Geldanlage-Report Armin Brack

Siebert Financial - Highflyer mit faszinierender Historie

18.12.17 12:13 Uhr

Siebert Financial - Highflyer mit faszinierender Historie | finanzen.net

Am Donnerstag explodierten die Aktien des traditionsreichen Discount-Brokers Siebert Financial bei exorbitant hohen Umsätzen um 129 Prozent. Das Papier erreichte damit den höchsten Stand seit über 15 Jahren. Lesen die spannende Story dahinter und ob die Aktie auch jetzt noch ein Kauf ist.

Siebert Financial wurde 1967 von Muriel Siebert sicherte sich am 28.Dezember 1967 als erste Frau einen Sitz an der New York Stock Exchange (NYSE) - unter 1.365 Männern. Das war damals eine Sensation. 445.000 US-Dollar kostete die Mitgliedschaft damals schon. Es war fast unmöglich für Sie die dafür notwendige Bankgarantie von 300.000 US-Dollar zu bekommen. Siebert schaffte es trotzdem und war darüber hinaus auch noch die erste, die 1975 ins Discount Brokerage-Geschäft eingestiegen ist. Das war nur einen Tag nachdem die NYSE es ihren Mitgliedern erlaubt hatte, Handelsgebühren (commissions) zu verhandeln bzw. zu reduzieren.

Seither ist der Discount-Broker Muriel Siebert & Co. neben der Tochter Siebert Investment Advisors (Vermögensberatung) der mit Abstand wichtigste Geschäftsbereich der börsennotierten Siebert Financial.

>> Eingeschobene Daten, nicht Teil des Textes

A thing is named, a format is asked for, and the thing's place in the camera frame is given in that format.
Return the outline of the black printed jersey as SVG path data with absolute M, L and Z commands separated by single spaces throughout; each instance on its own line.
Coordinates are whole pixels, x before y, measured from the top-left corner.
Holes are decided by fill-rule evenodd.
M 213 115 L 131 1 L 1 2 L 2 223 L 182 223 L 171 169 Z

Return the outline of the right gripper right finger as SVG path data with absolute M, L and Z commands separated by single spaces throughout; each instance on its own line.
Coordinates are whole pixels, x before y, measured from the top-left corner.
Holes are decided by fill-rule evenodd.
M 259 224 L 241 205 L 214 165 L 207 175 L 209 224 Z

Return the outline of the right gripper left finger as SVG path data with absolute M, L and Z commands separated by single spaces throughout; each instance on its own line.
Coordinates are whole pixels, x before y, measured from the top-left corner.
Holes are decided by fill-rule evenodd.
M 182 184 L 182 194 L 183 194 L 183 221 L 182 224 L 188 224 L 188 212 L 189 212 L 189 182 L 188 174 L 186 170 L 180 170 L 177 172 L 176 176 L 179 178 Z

Die Siebert Financial-Aktie explodierte am Donnerstag um 129 Prozent nachdem der Broker eine Kooperation mit der E-Commerce-Plattform Overstock gemeldet hat. Demnach bietet Siebert künftig Kunden, die sich über das Overstock-Portal in die Handelsplattform einloggen, an, Aktien zu 2,99 US-Dollar je Transaktion handeln zu können. Mitglieder des Overstock "Club O"-Kundenbindungs-Programms können sogar für nur 1,99 US-Dollar je Transaktion handeln. Das sind absolute Kampfpreise.

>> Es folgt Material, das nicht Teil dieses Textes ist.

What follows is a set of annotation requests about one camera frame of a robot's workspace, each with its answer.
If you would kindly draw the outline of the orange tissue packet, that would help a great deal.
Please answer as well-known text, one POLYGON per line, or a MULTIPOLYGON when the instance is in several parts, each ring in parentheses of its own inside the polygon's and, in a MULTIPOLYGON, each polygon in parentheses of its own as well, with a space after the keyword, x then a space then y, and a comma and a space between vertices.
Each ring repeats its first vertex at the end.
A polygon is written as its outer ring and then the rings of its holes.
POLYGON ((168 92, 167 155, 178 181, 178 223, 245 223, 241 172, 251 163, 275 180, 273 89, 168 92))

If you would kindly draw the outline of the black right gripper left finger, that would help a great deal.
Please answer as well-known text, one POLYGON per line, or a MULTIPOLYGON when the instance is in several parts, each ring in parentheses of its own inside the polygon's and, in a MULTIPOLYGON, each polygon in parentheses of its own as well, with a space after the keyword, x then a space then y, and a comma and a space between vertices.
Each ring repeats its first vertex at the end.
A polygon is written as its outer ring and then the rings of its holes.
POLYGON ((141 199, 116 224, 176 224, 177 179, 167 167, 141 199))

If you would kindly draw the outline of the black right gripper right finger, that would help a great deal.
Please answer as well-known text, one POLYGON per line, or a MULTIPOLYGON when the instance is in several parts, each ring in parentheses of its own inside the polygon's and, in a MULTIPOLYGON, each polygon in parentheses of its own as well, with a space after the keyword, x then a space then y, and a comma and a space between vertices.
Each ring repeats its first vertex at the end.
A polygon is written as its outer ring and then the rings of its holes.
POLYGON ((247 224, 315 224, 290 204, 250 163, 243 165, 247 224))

Dieser simple Marketing-Deal rechtfertigt aber nicht die exorbitante Kurssteigerung. Was die Anleger wohl wirklich elektrisiert ist, dass die derzeit extrem heiße Overstock-Tochter tZERO und deren Brokerage-Arm Speedroute involviert sind. Speedroute stellt beim Handel die Smart Order-Funktionen zur Verfügung, der Siebert-Partner Stockcross Financial Services übernimmt Clearing-Dienstleistungen. Unter Clearing versteht man die Abwicklung und Abrechnung von Orders. Entscheidend für den Anstieg war aber wohl der letzte Halbsatz der gemeinsamen Pressemeldung: "Im Rahmen dieser Partnerschaft sollen neue Produkte und Dienstleistungen eingeführt werden wie Blockchain-Trading und Kryptoprodukte..."

Blockchain-Anhänger gehen davon aus, dass die Technologie mittelfristig den Wertpapierhandel revolutionieren könnte, in dem Börsen als Vermittler quasi ausgeschaltet werden. Käufer und Verkäufer würden dann direkt miteinander in Beziehung treten. Overstock gilt bereits jetzt als das Bindeglied zwischen der Kryptowährungsszene und der Wallstreet, weil das Unternehmen als erstes an einer "herkömmlichen" Börse gelistetes Unternehmen ein so genanntes Initial Coin Offering (ICO) plant.

Was das genau für Produkte aus der Partnerschaft mit Siebert hervorgehen sollen und wann bzw. ob diese jemals eingeführt werden, bleibt aber im Dunkeln.

Fakt ist: Rechtzeitig zum 50. Jahrestag der Unternehmensgründung, anlässlich dessen die aktuelle Vorstandsvorsitzende Gloria E. Gebbia am 22. Dezember die Eröffnungs- und Schlussglocke an der NYSE läuten wird, ist das Unternehmen damit in den Schlagzeilen wie lange nicht mehr.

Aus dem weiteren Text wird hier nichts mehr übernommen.